═════ Supplied records ═════

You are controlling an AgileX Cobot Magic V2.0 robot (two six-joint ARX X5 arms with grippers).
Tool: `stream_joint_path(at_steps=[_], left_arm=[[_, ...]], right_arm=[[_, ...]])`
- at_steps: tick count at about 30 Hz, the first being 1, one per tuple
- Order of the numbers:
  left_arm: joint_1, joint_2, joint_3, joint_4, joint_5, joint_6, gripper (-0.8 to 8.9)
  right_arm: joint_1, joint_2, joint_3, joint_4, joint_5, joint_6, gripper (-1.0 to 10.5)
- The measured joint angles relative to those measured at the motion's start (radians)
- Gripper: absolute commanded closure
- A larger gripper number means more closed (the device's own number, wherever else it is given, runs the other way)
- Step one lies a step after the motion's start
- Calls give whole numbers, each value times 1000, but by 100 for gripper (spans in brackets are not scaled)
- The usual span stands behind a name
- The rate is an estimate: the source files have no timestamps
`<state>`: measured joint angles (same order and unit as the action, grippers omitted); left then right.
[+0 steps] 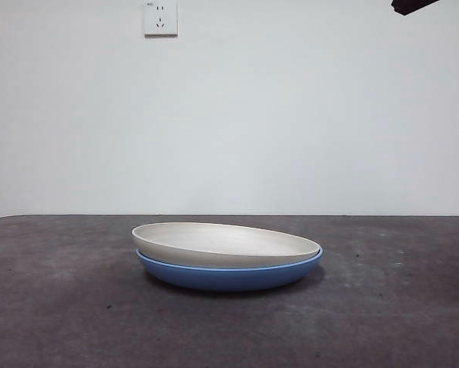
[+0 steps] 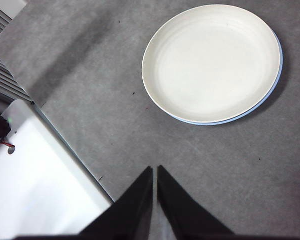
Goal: Pick up the white plate, put it on the blue plate, put it on desk
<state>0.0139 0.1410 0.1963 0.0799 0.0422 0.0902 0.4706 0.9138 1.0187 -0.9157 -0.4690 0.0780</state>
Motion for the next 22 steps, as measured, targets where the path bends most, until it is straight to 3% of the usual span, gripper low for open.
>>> stream_joint_path(at_steps=[22], left_arm=[[1, -136, -164, -195, -32, -1, 805]], right_arm=[[0, 0, 0, 0, 0, 0, 939]])
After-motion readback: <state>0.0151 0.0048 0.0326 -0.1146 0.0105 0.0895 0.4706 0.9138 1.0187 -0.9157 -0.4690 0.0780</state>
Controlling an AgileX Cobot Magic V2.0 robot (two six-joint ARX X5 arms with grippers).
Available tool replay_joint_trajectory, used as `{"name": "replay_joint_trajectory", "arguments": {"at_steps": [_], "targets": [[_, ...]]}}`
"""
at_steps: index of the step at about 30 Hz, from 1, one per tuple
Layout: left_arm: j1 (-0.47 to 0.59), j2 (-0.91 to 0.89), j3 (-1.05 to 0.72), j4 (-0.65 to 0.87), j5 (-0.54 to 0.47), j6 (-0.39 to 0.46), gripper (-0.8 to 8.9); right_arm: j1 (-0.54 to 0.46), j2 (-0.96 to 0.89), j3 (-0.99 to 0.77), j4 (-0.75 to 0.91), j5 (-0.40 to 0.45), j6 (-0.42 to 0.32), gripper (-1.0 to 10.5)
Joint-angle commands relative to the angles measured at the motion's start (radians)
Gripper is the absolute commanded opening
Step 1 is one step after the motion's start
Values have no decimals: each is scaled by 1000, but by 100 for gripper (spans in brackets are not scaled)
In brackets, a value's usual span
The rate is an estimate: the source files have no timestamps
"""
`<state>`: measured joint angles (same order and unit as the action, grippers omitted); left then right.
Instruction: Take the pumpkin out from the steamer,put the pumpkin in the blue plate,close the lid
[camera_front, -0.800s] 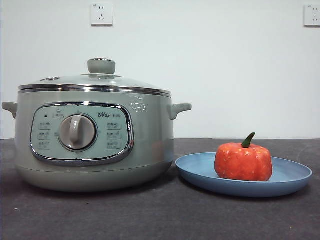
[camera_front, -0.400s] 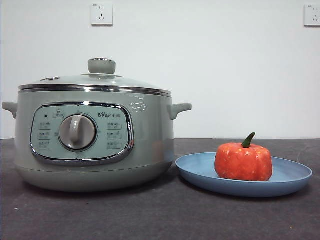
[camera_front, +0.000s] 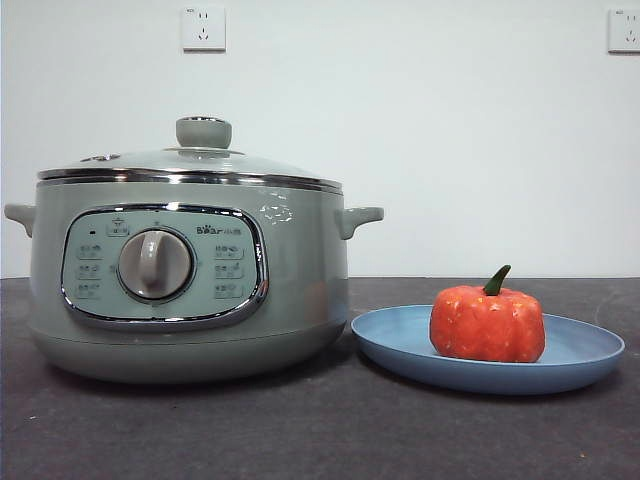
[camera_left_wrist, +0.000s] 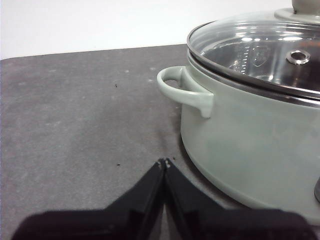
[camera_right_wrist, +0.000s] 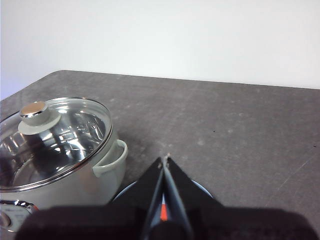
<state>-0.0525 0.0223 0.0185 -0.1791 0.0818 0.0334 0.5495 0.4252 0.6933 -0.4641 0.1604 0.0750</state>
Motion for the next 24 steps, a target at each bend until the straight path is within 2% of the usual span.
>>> {"name": "replay_joint_trajectory", "arguments": {"at_steps": [1, 21, 24], "targets": [[4, -3, -14, -5, 0, -4, -3, 1, -2, -4, 6, 3, 10, 2], [4, -2, -14, -5, -1, -4, -3, 1, -2, -4, 6, 3, 9, 2], [4, -2, -14, -5, -1, -4, -3, -1, -16, -5, -15, 4, -14, 2]]}}
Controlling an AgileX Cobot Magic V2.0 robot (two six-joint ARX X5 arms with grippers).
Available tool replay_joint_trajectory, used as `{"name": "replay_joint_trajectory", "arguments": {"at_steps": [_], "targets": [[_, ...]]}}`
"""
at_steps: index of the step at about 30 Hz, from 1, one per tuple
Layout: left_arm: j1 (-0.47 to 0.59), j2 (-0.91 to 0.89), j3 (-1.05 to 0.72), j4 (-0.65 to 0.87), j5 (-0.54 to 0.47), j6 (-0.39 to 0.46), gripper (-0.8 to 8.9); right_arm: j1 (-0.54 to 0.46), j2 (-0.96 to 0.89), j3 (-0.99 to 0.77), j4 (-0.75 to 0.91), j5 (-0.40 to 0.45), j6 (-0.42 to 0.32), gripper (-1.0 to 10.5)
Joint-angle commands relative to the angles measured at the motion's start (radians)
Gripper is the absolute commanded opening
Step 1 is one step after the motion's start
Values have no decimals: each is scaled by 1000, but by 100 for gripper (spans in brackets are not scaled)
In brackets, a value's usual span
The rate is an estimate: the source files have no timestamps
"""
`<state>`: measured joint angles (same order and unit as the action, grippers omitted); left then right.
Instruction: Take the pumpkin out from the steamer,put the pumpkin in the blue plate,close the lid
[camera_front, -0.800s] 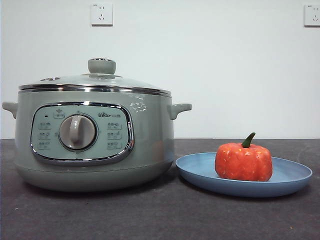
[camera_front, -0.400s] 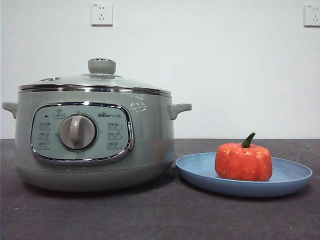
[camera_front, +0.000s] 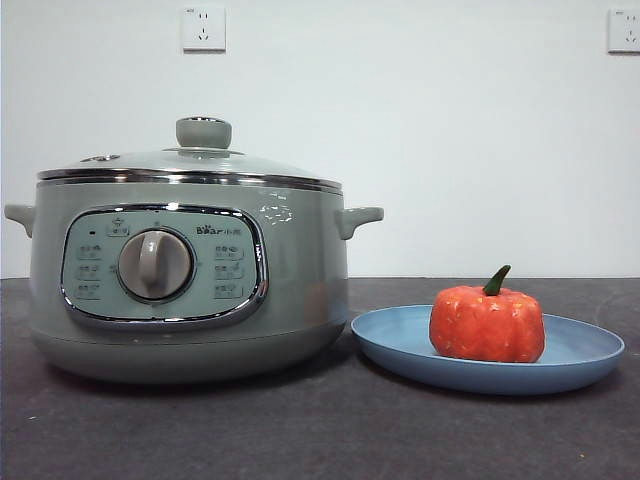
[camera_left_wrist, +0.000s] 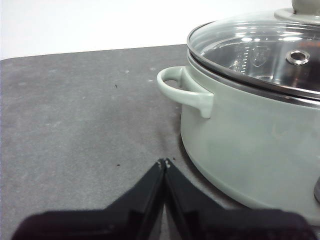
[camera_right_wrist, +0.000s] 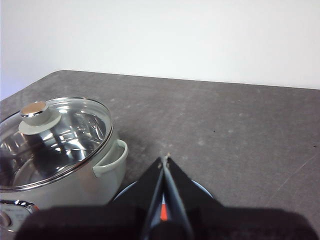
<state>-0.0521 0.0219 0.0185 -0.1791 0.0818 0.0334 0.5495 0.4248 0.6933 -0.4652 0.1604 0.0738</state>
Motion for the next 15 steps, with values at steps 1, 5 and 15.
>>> {"name": "replay_joint_trajectory", "arguments": {"at_steps": [1, 5, 15], "targets": [[4, -2, -14, -5, -1, -4, -3, -9, -30, -10, -24, 3, -25, 2], [4, -2, -14, -5, -1, -4, -3, -81, -98, -106, 29, -16, -72, 2], [4, -2, -14, -5, -1, -4, -3, -352, -305, -558, 280, -241, -71, 2]]}}
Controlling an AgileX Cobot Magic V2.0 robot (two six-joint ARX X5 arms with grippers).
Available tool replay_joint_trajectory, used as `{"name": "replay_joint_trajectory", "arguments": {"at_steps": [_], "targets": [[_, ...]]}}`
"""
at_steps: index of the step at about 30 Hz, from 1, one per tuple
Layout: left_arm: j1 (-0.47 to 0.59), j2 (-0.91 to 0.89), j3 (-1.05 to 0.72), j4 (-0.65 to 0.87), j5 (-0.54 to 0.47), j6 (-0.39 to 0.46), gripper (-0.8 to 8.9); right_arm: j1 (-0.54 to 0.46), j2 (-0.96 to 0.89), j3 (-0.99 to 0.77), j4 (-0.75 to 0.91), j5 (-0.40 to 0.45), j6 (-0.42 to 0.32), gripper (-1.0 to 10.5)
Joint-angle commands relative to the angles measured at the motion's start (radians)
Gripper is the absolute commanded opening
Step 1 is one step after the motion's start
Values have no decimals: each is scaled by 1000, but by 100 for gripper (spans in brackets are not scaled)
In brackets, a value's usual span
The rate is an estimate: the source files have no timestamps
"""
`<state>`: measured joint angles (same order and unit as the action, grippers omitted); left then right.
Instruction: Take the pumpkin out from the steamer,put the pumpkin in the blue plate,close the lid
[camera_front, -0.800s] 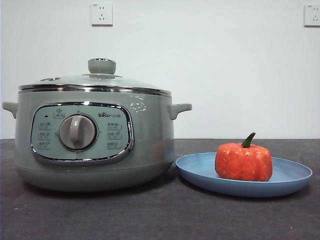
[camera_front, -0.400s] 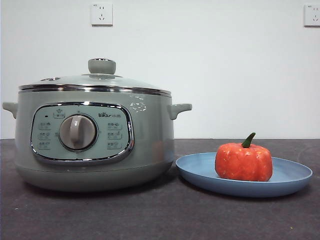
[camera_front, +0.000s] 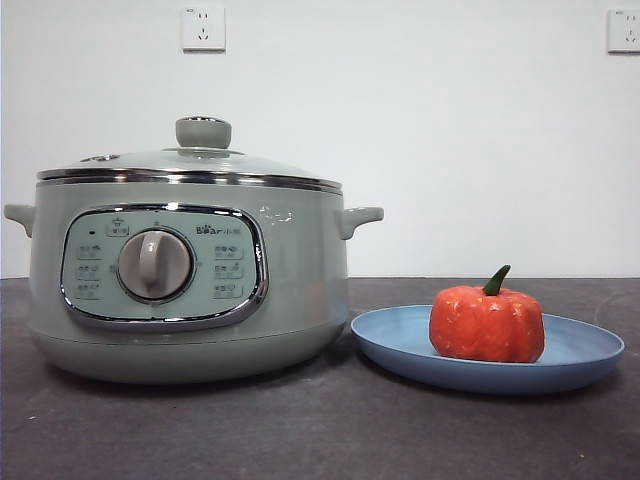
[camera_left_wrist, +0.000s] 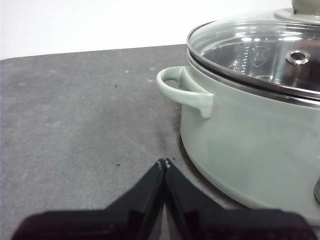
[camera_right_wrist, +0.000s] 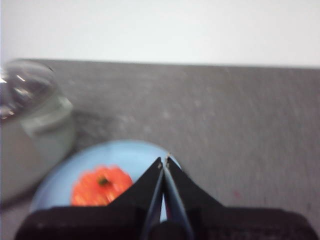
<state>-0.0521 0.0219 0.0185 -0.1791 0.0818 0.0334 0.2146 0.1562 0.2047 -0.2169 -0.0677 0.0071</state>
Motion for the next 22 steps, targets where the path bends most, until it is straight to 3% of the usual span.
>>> {"name": "replay_joint_trajectory", "arguments": {"at_steps": [1, 6, 22], "targets": [[4, -2, -14, -5, -1, -4, -3, -24, -51, -94, 31, -12, -1, 2], [4, -2, -14, -5, -1, -4, -3, -38, -111, -172, 15, -12, 12, 2], [4, -2, -14, -5, -1, -4, -3, -37, -116, -171, -31, -4, 13, 2]]}}
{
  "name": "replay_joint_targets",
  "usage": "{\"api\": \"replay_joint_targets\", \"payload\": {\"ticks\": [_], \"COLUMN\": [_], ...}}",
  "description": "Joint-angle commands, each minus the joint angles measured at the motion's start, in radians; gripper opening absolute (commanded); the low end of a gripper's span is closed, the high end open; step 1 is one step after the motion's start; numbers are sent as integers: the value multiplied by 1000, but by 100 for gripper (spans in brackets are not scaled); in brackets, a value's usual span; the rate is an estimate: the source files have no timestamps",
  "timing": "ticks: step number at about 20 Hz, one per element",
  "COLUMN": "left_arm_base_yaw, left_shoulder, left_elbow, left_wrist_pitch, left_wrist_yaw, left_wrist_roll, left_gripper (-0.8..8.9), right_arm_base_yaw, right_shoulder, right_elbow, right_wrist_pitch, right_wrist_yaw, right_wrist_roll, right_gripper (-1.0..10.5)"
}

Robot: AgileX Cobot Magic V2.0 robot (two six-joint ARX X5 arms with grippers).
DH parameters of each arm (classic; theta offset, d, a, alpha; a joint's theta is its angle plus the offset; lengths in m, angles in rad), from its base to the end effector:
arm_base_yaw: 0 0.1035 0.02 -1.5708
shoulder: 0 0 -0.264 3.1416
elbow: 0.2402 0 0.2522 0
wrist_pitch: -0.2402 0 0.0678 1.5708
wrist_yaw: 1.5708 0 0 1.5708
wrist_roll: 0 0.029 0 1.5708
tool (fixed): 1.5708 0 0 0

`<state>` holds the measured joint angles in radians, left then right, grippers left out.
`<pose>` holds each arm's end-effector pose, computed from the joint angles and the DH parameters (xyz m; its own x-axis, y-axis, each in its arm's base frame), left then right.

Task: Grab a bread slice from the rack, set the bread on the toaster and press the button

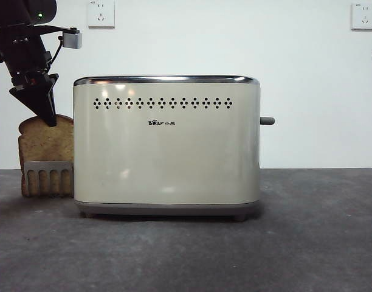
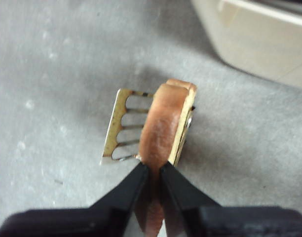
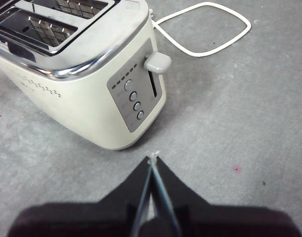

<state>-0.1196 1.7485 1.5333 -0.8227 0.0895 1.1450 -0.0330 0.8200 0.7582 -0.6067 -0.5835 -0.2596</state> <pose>0.3650 -0.0465 0.2864 0.4917 -0.1491 -0.8579 0.8465 0.3126 0.4309 0.1607 0.0107 0.2843 0.6727 0.5290 -0.5172 -0.5500 0.8252 0.1286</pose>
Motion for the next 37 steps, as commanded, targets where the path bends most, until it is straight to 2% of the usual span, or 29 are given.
{"api": "replay_joint_targets", "payload": {"ticks": [1,8,17,23,26,29,32,37], "left_arm_base_yaw": [3,3,-24,-138,-239,-330,-409,-485], "left_shoulder": [7,-73,-309,-496,-548,-575,-571,-570], "left_elbow": [-1,-1,-1,0,0,6,34,41], "left_wrist_pitch": [8,18,29,-23,-53,-99,-130,-124], "left_wrist_yaw": [8,4,-10,-20,-83,-91,-91,-90], "left_wrist_roll": [19,31,14,-32,-151,-160,-215,-230], "left_gripper": [-8,-8,-9,-9,-9,-9,-9,-9], "right_arm_base_yaw": [1,1,1,1,1,1,1,1], "right_shoulder": [2,2,2,2,2,2,2,2], "right_elbow": [3,3,3,3,3,3,3,3], "right_wrist_pitch": [-2,-1,-23,-70,-80,-80,-80,-82], "right_wrist_yaw": [-4,-4,-4,-4,-4,-5,-5,-4], "right_wrist_roll": [-8,-8,-7,-7,-7,-7,-6,-6], "right_gripper": [-7,-7,-7,-7,-7,-7,-7,-7]}}
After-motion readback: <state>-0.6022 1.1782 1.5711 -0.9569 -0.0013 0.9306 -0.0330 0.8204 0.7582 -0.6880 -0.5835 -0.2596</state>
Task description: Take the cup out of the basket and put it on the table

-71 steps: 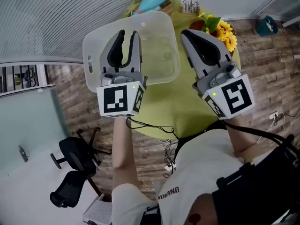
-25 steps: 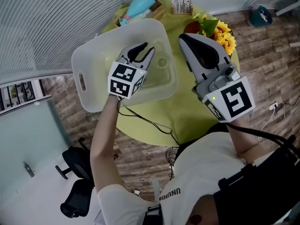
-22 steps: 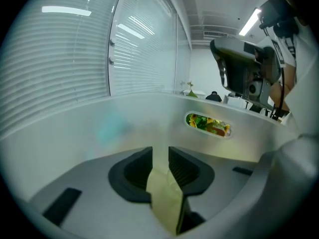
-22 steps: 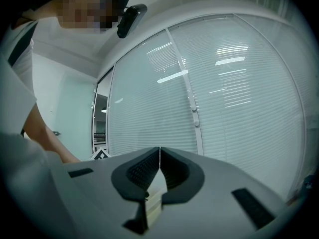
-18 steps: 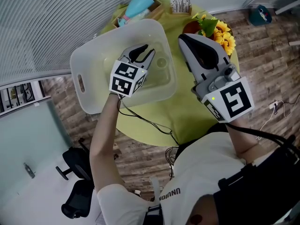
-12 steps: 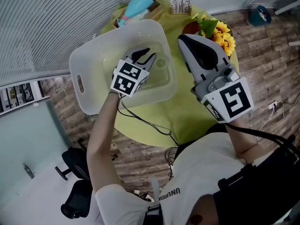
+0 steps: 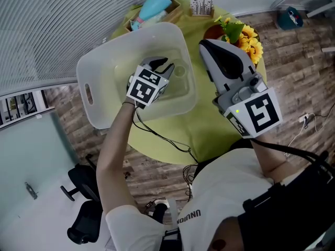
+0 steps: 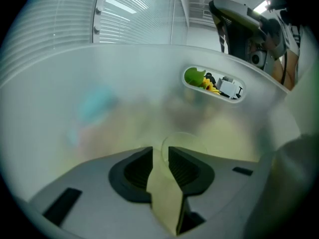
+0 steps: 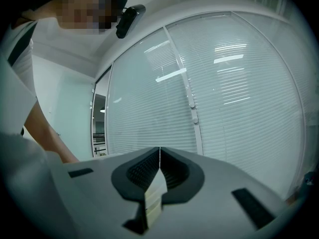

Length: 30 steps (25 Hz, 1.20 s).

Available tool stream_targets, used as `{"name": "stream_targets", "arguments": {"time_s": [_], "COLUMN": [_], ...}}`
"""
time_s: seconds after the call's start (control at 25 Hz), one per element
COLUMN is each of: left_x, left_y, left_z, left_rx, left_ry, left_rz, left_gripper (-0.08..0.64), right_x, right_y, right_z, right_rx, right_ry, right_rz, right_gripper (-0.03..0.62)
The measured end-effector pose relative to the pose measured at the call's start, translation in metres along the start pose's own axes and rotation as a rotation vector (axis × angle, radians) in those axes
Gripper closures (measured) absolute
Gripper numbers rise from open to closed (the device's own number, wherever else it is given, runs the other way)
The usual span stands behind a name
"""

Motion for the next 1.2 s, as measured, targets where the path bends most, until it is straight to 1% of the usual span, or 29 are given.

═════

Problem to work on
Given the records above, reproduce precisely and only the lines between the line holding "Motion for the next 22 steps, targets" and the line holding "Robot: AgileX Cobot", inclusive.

Solution for this task
Motion for the next 22 steps, targets where the path bends most, until it is straight to 3% of the usual span.
>>> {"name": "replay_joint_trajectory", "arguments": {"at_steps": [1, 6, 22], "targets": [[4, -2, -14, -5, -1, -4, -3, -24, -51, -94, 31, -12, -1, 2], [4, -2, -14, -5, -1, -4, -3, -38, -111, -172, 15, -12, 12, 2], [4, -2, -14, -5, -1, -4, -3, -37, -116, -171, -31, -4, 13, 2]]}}
{
  "name": "replay_joint_targets",
  "usage": "{\"api\": \"replay_joint_targets\", \"payload\": {\"ticks\": [_], \"COLUMN\": [_], ...}}",
  "description": "Joint-angle commands, each minus the joint angles measured at the motion's start, in radians; gripper opening absolute (commanded); the low end of a gripper's span is closed, the high end open; step 1 is one step after the motion's start; numbers are sent as integers: the value multiplied by 1000, but by 100 for gripper (spans in brackets are not scaled); in brackets, a value's usual span; the rate is an estimate: the source files have no timestamps",
  "timing": "ticks: step number at about 20 Hz, one per element",
  "COLUMN": "left_arm_base_yaw, left_shoulder, left_elbow, left_wrist_pitch, left_wrist_yaw, left_wrist_roll, left_gripper (-0.8..8.9), right_arm_base_yaw, right_shoulder, right_elbow, right_wrist_pitch, right_wrist_yaw, right_wrist_roll, right_gripper (-1.0..10.5)"
}

Robot: AgileX Cobot Magic V2.0 robot (two six-joint ARX X5 arms with grippers).

For this exercise, nothing further remains to be done.